In the listing that follows, the lines starting at the one containing "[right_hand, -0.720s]" and ending at the one containing "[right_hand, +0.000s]" are to be returned exactly, both boundary lines included, and no others.

◇ ◇ ◇

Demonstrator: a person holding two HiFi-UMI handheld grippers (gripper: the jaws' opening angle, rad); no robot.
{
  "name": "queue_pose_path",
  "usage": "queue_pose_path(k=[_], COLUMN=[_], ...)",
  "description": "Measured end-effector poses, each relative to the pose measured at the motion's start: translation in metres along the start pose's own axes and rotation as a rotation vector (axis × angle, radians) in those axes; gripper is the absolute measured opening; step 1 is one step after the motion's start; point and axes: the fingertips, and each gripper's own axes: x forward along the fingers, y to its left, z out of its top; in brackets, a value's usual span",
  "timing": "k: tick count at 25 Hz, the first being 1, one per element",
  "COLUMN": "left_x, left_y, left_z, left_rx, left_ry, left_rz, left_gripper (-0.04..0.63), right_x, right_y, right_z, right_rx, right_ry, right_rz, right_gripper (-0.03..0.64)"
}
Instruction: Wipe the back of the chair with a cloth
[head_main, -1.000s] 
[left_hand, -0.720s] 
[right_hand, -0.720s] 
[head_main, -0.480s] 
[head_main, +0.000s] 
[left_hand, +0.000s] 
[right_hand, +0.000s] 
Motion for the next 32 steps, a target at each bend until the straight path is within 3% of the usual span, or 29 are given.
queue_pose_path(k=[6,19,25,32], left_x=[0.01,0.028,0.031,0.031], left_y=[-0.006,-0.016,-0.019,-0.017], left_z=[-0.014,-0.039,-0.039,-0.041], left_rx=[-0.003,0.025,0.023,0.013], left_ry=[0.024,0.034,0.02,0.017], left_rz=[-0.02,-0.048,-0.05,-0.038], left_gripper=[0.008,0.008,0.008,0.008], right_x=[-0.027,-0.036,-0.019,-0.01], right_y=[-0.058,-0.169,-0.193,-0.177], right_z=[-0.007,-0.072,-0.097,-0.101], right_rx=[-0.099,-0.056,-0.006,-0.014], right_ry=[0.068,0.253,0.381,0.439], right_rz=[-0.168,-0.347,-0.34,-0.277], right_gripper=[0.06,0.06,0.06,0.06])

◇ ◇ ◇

-- Output for this task --
[right_hand, -0.720s] 
[head_main, -0.480s] 
[head_main, +0.000s] 
[left_hand, +0.000s] 
[right_hand, +0.000s] 

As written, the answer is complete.